▸ Source material:
--- START ---
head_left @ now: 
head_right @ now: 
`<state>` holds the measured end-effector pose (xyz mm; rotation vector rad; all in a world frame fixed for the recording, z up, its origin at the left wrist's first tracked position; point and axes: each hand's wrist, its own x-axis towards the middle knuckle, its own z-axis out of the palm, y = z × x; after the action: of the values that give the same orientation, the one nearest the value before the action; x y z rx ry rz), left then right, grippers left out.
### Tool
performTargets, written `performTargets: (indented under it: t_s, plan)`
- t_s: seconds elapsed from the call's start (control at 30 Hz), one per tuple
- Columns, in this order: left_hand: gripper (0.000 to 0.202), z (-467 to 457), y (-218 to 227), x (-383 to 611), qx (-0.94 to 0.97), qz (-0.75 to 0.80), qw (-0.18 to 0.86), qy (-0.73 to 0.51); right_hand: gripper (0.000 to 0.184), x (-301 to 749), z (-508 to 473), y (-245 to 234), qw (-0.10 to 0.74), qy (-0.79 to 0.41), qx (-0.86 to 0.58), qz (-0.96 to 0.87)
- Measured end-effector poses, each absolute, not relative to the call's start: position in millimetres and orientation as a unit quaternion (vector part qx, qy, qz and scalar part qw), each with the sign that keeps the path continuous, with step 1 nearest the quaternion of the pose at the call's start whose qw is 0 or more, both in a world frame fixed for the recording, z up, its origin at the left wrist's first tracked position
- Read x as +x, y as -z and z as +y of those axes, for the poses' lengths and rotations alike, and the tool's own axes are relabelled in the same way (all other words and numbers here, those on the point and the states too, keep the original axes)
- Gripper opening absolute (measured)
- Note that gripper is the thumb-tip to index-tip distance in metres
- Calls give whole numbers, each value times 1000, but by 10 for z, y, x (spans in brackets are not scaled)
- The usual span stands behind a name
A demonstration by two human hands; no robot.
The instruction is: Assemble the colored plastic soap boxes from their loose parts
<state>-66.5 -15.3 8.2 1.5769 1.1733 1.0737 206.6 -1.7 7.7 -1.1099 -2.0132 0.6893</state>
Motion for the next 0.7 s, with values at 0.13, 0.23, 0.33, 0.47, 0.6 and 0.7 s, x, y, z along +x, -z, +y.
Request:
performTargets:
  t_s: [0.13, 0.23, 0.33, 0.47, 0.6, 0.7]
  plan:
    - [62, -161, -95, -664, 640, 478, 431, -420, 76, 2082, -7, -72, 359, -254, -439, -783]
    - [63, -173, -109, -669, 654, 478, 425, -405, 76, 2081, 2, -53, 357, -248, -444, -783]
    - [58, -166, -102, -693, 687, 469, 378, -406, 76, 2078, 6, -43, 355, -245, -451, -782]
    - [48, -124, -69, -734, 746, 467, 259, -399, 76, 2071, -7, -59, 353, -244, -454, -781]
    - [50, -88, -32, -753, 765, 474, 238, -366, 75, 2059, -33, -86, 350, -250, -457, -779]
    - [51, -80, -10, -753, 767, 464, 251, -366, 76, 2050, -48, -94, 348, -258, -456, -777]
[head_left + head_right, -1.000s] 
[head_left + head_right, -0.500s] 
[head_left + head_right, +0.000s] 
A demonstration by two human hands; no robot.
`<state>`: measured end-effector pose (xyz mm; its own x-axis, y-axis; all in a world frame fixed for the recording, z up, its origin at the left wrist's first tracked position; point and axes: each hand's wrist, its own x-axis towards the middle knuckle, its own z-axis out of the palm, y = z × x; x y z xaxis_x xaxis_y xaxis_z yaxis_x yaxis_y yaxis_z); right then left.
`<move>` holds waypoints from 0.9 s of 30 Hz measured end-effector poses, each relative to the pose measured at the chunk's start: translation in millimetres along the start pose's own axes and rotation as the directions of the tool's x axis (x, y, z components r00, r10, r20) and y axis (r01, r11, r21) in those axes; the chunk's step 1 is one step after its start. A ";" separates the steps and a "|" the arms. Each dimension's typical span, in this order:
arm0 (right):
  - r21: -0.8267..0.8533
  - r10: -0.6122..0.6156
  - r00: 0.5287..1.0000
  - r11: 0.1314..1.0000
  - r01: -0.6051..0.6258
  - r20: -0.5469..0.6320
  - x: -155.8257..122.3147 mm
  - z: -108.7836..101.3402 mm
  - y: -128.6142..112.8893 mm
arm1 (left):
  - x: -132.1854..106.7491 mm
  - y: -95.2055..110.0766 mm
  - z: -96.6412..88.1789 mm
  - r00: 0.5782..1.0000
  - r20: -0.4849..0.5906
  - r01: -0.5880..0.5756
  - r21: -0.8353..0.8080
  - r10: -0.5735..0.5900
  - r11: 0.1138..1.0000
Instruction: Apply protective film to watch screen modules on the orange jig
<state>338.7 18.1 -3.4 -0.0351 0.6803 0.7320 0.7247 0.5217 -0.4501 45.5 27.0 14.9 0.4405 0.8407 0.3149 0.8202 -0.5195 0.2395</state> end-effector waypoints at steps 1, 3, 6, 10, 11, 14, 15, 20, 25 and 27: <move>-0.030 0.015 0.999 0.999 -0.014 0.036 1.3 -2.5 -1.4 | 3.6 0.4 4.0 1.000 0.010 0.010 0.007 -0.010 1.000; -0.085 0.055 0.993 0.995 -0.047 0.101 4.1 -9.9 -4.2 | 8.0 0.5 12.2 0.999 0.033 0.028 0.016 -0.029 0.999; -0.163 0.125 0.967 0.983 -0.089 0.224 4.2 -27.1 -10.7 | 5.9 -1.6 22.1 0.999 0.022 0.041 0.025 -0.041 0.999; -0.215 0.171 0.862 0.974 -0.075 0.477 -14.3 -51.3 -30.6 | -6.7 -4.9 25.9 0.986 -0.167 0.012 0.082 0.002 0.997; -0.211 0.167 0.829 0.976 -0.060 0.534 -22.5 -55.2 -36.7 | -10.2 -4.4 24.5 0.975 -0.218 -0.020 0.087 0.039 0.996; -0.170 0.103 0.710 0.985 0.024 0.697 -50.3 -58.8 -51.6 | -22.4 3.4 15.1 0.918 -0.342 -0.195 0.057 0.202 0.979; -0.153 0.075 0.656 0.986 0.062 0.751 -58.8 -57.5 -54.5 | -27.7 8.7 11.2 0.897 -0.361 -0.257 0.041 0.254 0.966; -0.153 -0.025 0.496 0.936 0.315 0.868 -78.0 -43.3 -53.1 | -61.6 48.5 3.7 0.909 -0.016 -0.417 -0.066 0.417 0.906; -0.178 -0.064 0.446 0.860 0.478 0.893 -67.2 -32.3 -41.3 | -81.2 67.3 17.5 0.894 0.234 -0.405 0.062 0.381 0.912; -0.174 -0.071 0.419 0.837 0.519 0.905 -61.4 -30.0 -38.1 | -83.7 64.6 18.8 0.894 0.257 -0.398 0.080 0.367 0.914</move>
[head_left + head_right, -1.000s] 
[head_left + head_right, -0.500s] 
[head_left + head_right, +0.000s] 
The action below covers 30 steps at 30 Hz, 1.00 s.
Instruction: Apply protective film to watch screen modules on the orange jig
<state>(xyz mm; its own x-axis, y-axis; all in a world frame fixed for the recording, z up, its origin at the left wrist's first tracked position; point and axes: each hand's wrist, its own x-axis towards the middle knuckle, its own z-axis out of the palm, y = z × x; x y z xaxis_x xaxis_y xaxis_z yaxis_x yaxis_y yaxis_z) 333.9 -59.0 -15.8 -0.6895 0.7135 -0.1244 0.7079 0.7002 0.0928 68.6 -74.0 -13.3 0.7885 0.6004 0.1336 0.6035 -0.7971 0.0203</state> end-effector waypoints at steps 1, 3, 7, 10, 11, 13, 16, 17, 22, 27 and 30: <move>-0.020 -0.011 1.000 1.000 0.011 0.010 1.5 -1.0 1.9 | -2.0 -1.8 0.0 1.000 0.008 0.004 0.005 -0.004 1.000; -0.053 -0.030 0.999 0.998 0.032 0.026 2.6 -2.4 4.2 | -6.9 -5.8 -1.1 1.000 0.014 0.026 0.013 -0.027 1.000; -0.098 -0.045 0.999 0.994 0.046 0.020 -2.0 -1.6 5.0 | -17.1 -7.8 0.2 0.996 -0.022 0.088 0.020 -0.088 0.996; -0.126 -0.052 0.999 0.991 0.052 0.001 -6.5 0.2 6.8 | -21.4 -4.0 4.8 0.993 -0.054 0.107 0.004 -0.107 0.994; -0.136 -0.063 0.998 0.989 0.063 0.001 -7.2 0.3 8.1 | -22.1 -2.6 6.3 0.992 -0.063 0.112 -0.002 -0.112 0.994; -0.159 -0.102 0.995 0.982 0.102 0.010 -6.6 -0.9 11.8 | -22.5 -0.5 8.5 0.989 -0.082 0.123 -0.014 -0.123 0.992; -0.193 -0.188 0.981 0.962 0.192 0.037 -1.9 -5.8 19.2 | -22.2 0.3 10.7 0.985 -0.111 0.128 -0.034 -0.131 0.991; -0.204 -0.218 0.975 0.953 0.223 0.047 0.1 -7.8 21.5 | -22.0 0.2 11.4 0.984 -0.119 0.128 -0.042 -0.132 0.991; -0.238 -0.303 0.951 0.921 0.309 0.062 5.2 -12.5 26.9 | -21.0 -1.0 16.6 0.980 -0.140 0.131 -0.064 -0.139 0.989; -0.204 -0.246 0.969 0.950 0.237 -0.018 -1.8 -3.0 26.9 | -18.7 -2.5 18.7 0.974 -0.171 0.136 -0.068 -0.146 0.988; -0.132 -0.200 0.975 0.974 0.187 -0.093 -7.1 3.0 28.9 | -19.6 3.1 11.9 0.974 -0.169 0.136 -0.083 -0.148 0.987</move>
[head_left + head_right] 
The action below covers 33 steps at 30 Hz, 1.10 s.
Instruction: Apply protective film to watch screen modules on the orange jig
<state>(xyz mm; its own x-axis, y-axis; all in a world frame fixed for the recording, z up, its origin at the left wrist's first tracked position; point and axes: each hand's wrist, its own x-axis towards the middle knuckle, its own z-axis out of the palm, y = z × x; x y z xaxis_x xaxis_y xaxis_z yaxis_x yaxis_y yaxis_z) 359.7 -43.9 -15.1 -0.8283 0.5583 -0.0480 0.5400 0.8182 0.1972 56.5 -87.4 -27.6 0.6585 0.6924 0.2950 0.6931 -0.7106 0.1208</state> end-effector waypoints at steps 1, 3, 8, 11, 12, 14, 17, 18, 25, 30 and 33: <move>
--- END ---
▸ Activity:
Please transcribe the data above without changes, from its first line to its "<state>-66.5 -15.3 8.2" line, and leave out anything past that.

▸ Reply to the task:
head_left @ now: 
head_right @ now: 
`<state>` holds the measured end-effector pose (xyz mm; rotation vector rad; all in a world frame fixed for the recording, z up, its origin at the left wrist's first tracked position; point and axes: each hand's wrist, its own x-axis towards the middle knuckle, its own z-axis out of the palm, y = z × x; after the action: of the values that give the same orientation, the one nearest the value before the action; x y z rx ry rz), left then right, grippers left out.
### Tool
performTargets, written `performTargets: (indented under it: t_s, plan)`
- t_s: seconds elapsed from the call's start (control at 30 Hz), one per tuple
- Columns, in this order: left_hand: gripper (0.000 to 0.202), z (-467 to 457), y (-218 to 227), x (-383 to 611), qx (-0.94 to 0.97), qz (-0.75 to 0.80), qw (-0.18 to 0.86), qy (-0.73 to 0.51); right_hand: gripper (0.000 to 0.184), x (-301 to 749), z (-508 to 473), y (-245 to 234), qw (-0.10 to 0.74), qy (-0.79 to 0.41), qx (-0.86 to 0.58), qz (-0.96 to 0.87)
- Measured end-effector poses, each absolute, not relative to the call's start: position in millimetres and orientation as a unit quaternion (vector part qx, qy, qz and scalar part qw), each with the sign that keeps the path continuous, with step 1 nearest the quaternion of the pose at the call's start whose qw is 0 or more, both in a world frame fixed for the recording, z up, its origin at the left wrist's first tracked position
- Read x as +x, y as -z and z as +y of those axes, for the poses' lengths and rotations alike, and the tool's own axes are relabelled in the same way (all other words and numbers here, those on the point and the states too, keep the original axes)
- Gripper opening absolute (measured)
- Note that gripper is the thumb-tip to index-tip distance in metres
- Calls give whole numbers, each value times 1000, but by 10 for z, y, x (spans in brackets are not scaled)
- The usual span stands behind a name
A demonstration by two human hands; no robot.
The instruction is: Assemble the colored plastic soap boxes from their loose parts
<state>-66.5 -15.3 8.2 1.5769 1.1733 1.0737 206.6 -1.7 7.7 -1.1099 -2.0132 0.6893</state>

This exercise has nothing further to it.